Hooi urged people, who have lost their jobs, to come forward to volunteer with Six League for the sanitisation operation.

“We have only eight people now and there will be more places to sanitise.”

He said Six League would also conduct awareness projects on how people and school administrations could sanitise their own premises.

“I think in the last six months especially, the pandemic has made the whole country more aware (of the importance of sanitisation), ” he said. Hooi said a budget had been allocated for this latest mission to help the community around them.

He said anyone could volunteer for the sanitisation activity but they would have to be strong enough to carry the heavy equipment over an extended period of time.

“The sanitisation equipment weighs about 14kg with the liquid inside, and the person has to carry that and walk about sanitising an area.

“Our current volunteers are in their 30s and 40s, ” he elaborated, and said the aim was to sanitise three premises in a day.

He added that the NGO welcomed collaboration with others.

Aside from the free sanitisation services, Six League has given out 1,000 packs of 2kg rice and 1,000 bottles of cooking oil to needy families in the last two months.

The NGO is funded through donations, including from regular benefactors.

Meanwhile, Kok said condo managements and schools that needed help with sanitising the premises could contact her office.

“A condominium’s joint management body said it was quoted a price of RM8,000 to disinfect its premises, ” she told reporters at the launch.

Kok also urged surau committees to contact her office to arrange for sanitisation exercises to be carried out.

Those in need of sanitisation for their premises can also contact Six League at 012-263 8334 or 013-281 7799.



Volunteering for a good cause

Businessman GP Sivam, 57, has been volunteering in sanitisation operations at schools, condominiums and various public places carried out by Kok’s office over the past year.

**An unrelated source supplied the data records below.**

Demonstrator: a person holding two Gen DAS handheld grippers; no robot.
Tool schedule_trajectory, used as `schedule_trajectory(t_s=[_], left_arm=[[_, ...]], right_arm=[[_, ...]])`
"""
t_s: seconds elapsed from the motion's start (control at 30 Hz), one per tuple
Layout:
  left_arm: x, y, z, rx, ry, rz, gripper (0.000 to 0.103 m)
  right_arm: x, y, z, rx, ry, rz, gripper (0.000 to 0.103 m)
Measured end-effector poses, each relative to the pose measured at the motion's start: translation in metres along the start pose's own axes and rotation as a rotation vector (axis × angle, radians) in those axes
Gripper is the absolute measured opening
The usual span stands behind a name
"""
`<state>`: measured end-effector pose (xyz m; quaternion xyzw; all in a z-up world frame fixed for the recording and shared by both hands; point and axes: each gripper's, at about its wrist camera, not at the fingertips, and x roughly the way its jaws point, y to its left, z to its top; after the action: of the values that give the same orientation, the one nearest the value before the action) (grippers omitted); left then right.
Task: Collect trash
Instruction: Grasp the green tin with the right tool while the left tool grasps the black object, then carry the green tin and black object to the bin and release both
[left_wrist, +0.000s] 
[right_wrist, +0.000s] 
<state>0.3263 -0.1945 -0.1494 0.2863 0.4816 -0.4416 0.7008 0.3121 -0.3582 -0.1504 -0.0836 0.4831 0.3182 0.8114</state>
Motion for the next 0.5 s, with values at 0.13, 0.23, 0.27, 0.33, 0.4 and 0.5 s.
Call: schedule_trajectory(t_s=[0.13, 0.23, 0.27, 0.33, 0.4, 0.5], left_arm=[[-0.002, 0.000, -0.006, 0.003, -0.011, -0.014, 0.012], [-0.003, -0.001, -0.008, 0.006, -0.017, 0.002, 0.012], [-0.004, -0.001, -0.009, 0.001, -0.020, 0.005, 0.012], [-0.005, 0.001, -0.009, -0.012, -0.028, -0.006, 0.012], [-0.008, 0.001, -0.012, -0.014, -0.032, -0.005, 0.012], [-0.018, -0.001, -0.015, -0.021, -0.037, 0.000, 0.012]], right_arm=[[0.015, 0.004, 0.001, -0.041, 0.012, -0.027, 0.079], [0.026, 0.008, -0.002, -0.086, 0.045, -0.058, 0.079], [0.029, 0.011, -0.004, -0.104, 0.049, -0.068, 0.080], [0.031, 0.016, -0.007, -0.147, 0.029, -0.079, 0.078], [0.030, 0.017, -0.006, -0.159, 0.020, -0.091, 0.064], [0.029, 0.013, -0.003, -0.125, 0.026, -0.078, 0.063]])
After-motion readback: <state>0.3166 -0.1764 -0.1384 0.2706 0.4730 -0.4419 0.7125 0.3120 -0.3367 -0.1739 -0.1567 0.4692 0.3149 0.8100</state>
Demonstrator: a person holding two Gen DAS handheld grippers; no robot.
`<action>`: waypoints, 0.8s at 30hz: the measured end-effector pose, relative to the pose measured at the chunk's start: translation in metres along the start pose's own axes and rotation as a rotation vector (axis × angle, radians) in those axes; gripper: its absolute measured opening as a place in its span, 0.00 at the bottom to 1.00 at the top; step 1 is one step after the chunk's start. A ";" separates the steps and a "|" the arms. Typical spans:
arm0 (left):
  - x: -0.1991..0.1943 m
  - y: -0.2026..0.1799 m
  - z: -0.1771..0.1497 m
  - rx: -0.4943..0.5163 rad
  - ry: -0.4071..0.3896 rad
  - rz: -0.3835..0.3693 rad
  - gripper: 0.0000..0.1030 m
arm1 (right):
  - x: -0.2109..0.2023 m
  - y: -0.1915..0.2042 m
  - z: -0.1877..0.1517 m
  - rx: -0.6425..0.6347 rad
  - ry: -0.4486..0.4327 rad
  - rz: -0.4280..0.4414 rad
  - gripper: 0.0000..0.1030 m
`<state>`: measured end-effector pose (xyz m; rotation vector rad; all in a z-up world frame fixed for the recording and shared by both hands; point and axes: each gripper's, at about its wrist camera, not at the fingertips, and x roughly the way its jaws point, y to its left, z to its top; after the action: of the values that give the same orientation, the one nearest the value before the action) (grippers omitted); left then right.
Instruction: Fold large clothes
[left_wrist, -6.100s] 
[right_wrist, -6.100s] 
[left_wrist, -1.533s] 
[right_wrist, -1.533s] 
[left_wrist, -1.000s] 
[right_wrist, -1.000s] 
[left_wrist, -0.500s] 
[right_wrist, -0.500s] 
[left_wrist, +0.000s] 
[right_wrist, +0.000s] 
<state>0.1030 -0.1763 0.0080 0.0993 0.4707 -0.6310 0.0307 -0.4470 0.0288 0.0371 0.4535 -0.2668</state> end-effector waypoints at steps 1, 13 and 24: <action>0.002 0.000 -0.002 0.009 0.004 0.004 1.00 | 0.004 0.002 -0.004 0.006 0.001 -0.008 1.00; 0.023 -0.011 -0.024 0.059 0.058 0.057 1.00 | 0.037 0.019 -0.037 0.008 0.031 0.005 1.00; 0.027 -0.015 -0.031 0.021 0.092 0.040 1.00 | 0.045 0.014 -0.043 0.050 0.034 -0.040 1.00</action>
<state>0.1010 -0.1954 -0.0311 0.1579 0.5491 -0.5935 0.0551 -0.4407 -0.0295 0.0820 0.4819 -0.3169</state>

“We have done free sanitisation at seven schools in Seputeh.

“All of us want the Covid-19 cases to reduce, so we must do what we can in our spare time to help people who need it because sanitisation is expensive.

Sivam has been  helping in sanitisation operations carried out by the Seputeh MP’s office.Sivam has been helping in sanitisation operations carried out by the Seputeh MP’s office.

For Jeremy T. (not his real name), 41, it means sacrificing his time of rest but it is worth it. He has been volunteering on Six League’s charitable projects for the past year.

He runs his own business in the day then helps out with the disinfection exercises from 10pm to 2am.

“We do this at night at shoplots and commercial areas around Taman Danau because there are fewer people around those hours.

“The equipment is heavy on our backs, but we feel happy that we can help, ” he told StarMetro.

Jeremy said managing his time was crucial.

“If I feel rushed, I won’t do a good job. I have roped in my friends too, and we have gone beyond Klang Valley to as far as Penang.”

He opined that it was important to expose his young staff to charity work.

“They need to see that many people lost their jobs because of the pandemic, ” he said, adding that he had even taken his staff to his friend’s restaurant to teach them how to cook simple meals at home.

“I feel my life is going smoothly at the moment, so I will continue to help people who need my help, ” said Jeremy.

Another Six League volunteer AM Lee (not his real name), 38, said there were so many who needed help with disinfecting their premises in addition to food aid.

“It is humbling to be able to do this and make a difference in another person’s life, ” said the IT technician who learned about the NGO’s work from his friend.